O levantamento mostra que estão no limite instituições de saúde das cidades de Atibaia (SP), Belém (PA), Belo Horizonte (MG), Brasília (DF), Cariacica (ES), Cuiabá (MT), Curitiba (PR), Joao Pessoa (PB), Juiz de Fora (MG), Niterói (RJ), Uberlândia (MG), Porto Alegre (RS), Salvador (BA), São Paulo (SP) e Serra (ES), sendo que 22 hospitais estão em situação crítica, ou seja, com estoque inferior ou igual a cinco dias.

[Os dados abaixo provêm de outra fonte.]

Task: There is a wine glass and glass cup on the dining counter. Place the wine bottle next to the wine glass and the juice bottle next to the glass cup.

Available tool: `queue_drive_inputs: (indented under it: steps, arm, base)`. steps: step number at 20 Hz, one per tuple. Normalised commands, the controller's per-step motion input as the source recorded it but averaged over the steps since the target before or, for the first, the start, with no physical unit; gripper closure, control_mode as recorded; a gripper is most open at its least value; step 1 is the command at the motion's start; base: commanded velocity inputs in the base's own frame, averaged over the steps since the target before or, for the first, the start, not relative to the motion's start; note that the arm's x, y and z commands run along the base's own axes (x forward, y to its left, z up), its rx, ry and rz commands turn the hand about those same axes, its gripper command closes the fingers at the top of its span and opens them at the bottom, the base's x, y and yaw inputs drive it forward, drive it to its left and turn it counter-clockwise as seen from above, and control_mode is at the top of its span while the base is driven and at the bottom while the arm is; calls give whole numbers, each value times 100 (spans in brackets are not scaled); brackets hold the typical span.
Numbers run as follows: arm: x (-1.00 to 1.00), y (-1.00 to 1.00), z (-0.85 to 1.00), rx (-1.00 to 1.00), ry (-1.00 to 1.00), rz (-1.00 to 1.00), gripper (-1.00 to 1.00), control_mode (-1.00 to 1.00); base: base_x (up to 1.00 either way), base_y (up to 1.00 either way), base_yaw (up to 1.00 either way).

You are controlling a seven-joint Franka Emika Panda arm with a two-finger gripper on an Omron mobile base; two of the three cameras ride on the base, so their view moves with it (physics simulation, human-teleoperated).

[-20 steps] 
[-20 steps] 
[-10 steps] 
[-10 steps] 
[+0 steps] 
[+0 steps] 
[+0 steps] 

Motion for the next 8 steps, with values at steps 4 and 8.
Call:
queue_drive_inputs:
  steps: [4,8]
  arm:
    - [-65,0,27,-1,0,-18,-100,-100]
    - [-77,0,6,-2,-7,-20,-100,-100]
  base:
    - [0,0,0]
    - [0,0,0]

Sobre os anestésicos, a Anahp informa que hospitais privados de Atibaia (SP), Belém (PA), Belo Horizonte (MG), Brasília (DF), Cuiabá (MT), Curitiba (PR), Joao Pessoa (PB), Juiz de Fora (MG), Niterói (RJ), Uberlândia (MG), Porto Alegre (RS), Salvador (BA), São Paulo (SP) apresentam abastecimento crítico. No total, 20 instituições estão em situação grave em relação aos anestésicos, isso significa, com estoque inferior ou igual a cinco dias.

Falta de oxigênio

A pesquisa da Confederação Nacional de Municípios também questionou sobre a falta de oxigênio. Dos municípios que deram retorno, 13,3% afirmaram haver o risco iminente de falta, ou 391 cidades.

O dado também aponta uma queda em relação às semanas anteriores. Na sexta-feira passada, dia 9, 589 municípios relataram risco.

Vacinação

Questionados sobre a vacinação, 49,3% dos municípios pesquisados afirmam estar guardando vacinas para a aplicação da segunda dose, e 48,5% estão aplicando tudo o que chega nos grupos definidos e aguardando que no prazo hábil o governo federal envie as doses necessárias.

Os gestores também foram questionados se estavam armazenando vacinas, que não fossem destinadas à segunda dose e os resultados indicam que 94,9% não estão adotando essa prática. Portanto, toda a vacina que chega às cidades é aplicada na população, e somente 2,9% dos respondentes informaram que têm algum estoque.

Houve ainda uma pergunta se todos os frascos recebidos têm rendido as dez aplicações: 1.516 afirmam ter recebido doses com menos aplicações e 107 afirmam ter tido problemas com a extração do líquido do frasco.